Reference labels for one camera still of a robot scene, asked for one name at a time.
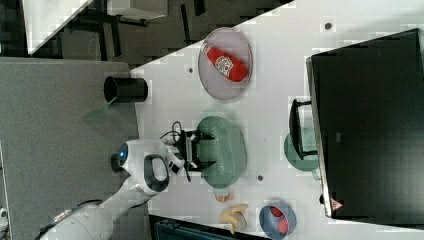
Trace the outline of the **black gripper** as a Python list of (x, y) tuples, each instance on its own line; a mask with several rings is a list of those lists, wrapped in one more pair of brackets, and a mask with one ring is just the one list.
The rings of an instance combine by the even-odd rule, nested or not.
[(178, 135), (176, 147), (185, 161), (184, 168), (187, 171), (200, 172), (216, 164), (216, 161), (200, 162), (197, 155), (197, 144), (200, 140), (214, 140), (214, 137), (197, 130), (182, 130)]

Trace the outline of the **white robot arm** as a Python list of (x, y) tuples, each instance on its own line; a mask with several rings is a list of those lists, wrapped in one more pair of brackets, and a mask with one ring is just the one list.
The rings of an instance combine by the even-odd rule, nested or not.
[(125, 142), (111, 156), (117, 171), (128, 173), (119, 190), (107, 200), (88, 200), (58, 214), (34, 240), (109, 240), (114, 222), (133, 207), (163, 192), (172, 175), (188, 170), (190, 153), (201, 140), (212, 137), (198, 130), (179, 133), (178, 140), (137, 139)]

WHAT IS NEEDED: The entries above are to be repeated in full, except for their pictures.

RESPONSE TO THE TASK:
Reference labels for one camera still of a robot scene, asked for one name at a time.
Trace the outline of the **black gripper** as a Python list of (x, y) tuples, each instance on its own line; a mask with several rings is a list of those lists, wrapped in one more pair of brackets, and a mask with one ring is just the one list.
The rings of an instance combine by the even-odd rule, nested or not.
[(178, 135), (176, 147), (185, 161), (184, 168), (187, 171), (200, 172), (216, 164), (216, 161), (200, 162), (197, 155), (197, 144), (200, 140), (214, 140), (214, 137), (197, 130), (182, 130)]

Trace the outline of the **white robot arm** as a Python list of (x, y) tuples, each instance on its own line; a mask with several rings is a list of those lists, wrapped in one more pair of brackets, and a mask with one ring is just the one list.
The rings of an instance combine by the even-odd rule, nested or not.
[(125, 142), (111, 156), (117, 171), (128, 173), (119, 190), (107, 200), (88, 200), (58, 214), (34, 240), (109, 240), (114, 222), (133, 207), (163, 192), (172, 175), (188, 170), (190, 153), (201, 140), (212, 137), (198, 130), (179, 133), (178, 140), (137, 139)]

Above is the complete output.